There hasn’t even been an entire week of NFL free agency yet, but that doesn’t mean it hasn’t felt like a full week for fans of New England and Denver. Last offseason, the NFL arms race was quite clearly between San Francisco and Seattle. The two top NFC teams one-upped each other with signings or trades on a daily basis. The end result was the two teams meeting in a heart-stopping NFC Championship that turned out to be the “real” title game of the NFL season.
This offseason, it’s Denver and New England going head-to-head for headlines. Tuesday, the Broncos signed Pro-Bowler Aqib Talib away from New England. And Denver also snagged safety T.J. Ward, who just happened to destroy Rob Gronkowski’s knee last season. (Could he be the new Bernard Pollard?) Not to be outdone, the Patriots on Wednesday signed All-Pro Darrelle Revis to replace—and upgrade—from the injury-prone Talib. Also that day, the Broncos added All-Pro defensive end/linebacker DeMarcus Ware. Thursday turned out to be a quiet day for rest and introspection, but on Friday the Patriots added their second addition to the secondary with Brandon Browner.
Then came Saturday—otherwise known as the Day of Wide Receivers. The Patriots re-upped Julian Edelman and later added Brandon LaFell. Denver countered with Emmanuel Sanders. (One year after he signed a tender with New England, it’s amusing to see his agent being portrayed as “dirty” for his latest eyebrow-raising tactics, when it was the Patriots’ organization that was viewed in that negative light last year for choosing to sign a restricted free agent.)
The tally in the past six days is four new players for Denver and three new players for New England. Six of the seven additions are either wideouts or defenders in the secondary. The seventh is Ware, whose greatest skill is rushing the passer. Both Denver and New England’s greatest player is at the quarterback position, so it’s obvious that the scheme to stop the other would be heavily pass-focused. And that helping each quarterback by adding a wide receiver was also on the must-do list for each team.

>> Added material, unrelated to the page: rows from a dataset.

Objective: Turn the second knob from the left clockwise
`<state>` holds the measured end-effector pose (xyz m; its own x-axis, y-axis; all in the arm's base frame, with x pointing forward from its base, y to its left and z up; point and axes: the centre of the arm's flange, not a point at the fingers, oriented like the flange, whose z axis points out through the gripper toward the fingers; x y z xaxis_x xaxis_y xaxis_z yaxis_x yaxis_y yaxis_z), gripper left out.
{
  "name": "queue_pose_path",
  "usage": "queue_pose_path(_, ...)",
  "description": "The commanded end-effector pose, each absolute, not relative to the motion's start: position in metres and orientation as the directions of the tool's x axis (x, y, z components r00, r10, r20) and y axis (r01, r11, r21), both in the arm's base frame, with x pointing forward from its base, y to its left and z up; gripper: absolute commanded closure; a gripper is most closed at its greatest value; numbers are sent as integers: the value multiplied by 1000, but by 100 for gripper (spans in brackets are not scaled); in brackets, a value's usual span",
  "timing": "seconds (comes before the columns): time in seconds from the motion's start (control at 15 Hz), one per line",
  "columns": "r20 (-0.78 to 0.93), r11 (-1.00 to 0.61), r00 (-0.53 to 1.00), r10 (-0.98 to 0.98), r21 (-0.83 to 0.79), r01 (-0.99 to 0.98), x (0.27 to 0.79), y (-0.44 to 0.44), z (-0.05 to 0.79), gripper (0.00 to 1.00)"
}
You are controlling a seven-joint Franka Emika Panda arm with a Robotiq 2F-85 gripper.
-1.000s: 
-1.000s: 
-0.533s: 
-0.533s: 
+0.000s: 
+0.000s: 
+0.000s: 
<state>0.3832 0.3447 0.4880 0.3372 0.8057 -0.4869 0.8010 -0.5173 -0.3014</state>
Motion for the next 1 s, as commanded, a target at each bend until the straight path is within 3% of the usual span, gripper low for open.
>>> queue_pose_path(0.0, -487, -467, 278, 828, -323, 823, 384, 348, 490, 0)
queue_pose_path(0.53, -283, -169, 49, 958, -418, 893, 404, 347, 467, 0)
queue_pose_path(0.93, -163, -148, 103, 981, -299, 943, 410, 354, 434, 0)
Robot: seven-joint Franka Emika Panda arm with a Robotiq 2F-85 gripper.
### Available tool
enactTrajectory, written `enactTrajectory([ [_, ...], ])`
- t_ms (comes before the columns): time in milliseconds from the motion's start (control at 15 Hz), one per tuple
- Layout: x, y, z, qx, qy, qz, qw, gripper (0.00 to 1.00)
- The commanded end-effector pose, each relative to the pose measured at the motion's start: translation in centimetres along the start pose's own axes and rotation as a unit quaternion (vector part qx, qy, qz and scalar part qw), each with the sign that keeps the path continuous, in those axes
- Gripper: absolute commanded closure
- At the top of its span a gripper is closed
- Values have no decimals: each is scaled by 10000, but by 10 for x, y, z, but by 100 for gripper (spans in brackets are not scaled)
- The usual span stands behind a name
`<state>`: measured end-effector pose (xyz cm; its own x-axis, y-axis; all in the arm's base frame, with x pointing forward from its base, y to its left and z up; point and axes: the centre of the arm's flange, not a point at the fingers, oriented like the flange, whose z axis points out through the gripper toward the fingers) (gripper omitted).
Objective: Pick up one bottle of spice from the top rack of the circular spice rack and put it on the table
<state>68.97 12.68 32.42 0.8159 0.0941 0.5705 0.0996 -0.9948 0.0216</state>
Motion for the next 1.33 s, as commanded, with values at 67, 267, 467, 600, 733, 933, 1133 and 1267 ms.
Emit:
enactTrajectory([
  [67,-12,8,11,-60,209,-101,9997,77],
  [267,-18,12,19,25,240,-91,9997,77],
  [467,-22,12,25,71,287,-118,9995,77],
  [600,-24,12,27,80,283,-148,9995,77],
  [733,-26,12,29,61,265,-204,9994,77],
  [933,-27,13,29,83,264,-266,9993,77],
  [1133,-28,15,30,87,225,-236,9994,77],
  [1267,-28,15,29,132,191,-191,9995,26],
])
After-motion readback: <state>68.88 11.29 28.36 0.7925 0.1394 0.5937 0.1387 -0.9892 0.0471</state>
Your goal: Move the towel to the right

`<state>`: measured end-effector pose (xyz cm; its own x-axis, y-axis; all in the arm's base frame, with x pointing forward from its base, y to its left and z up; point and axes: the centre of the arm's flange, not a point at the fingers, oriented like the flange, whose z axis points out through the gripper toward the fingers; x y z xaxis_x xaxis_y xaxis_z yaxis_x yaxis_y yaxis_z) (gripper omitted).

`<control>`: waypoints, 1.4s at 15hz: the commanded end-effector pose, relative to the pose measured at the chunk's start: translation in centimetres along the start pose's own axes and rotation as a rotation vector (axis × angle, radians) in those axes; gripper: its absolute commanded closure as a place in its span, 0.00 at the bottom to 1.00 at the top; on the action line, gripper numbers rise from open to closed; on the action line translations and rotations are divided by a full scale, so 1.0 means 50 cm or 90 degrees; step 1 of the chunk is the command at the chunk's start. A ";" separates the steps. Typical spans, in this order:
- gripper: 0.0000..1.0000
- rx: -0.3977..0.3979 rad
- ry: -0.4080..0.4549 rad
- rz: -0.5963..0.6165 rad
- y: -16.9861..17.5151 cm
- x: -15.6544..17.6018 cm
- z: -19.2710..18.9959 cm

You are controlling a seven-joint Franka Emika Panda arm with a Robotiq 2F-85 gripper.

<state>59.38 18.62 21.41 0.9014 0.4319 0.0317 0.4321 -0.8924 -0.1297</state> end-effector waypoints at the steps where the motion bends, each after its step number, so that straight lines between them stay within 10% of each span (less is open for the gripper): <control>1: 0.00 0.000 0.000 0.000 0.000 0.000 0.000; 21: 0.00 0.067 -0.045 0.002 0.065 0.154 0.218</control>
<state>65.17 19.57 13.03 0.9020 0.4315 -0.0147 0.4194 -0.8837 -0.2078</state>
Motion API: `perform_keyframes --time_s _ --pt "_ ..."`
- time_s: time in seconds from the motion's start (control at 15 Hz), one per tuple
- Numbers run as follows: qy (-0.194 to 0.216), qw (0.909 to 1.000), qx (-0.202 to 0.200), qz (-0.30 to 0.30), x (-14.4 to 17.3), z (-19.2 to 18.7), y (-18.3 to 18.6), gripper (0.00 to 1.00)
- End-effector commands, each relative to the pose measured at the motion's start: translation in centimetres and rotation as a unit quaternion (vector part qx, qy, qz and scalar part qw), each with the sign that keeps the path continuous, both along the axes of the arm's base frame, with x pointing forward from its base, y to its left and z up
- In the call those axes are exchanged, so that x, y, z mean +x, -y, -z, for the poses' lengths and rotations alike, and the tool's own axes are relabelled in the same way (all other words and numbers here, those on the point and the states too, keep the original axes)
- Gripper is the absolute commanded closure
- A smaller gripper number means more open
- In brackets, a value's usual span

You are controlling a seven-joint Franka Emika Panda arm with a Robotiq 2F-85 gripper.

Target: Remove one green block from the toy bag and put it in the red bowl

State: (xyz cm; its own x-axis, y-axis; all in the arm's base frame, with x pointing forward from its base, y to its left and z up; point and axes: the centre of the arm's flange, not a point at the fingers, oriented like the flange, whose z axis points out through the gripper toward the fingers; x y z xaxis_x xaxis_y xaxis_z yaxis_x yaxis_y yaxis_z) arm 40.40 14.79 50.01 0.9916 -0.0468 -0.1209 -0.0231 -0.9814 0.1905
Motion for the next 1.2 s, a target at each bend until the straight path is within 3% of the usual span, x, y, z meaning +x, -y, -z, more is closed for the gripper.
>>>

The arms race has not come without casualties on each team. Denver will bid farewell to wide receiver Eric Decker and cornerbacks Champ Bailey and Dominique Rodgers-Cromartie. The Patriots will lose Talib and safety Steve Gregory, while likely parting ways with Vince Wilfork. If the decision for the Patriots came down to having Wilfork or Revis on the roster, it’s hard to argue they made the wrong decision. The league’s been moving to a passing league for more than a decade, and the Seahawks just won the Super Bowl with a defense focused primarily on stopping the pass. Wilfork’s greatest asset—among his many attributes when healthy—is his ability to be a one-man run-stuffing machine. These days, especially when your main rival is Peyton Manning, stopping the run is simply not as important as stopping the pass. The Super Bowl champion Seahawks know that. And based upon the past week, the Patriots and Broncos do as well.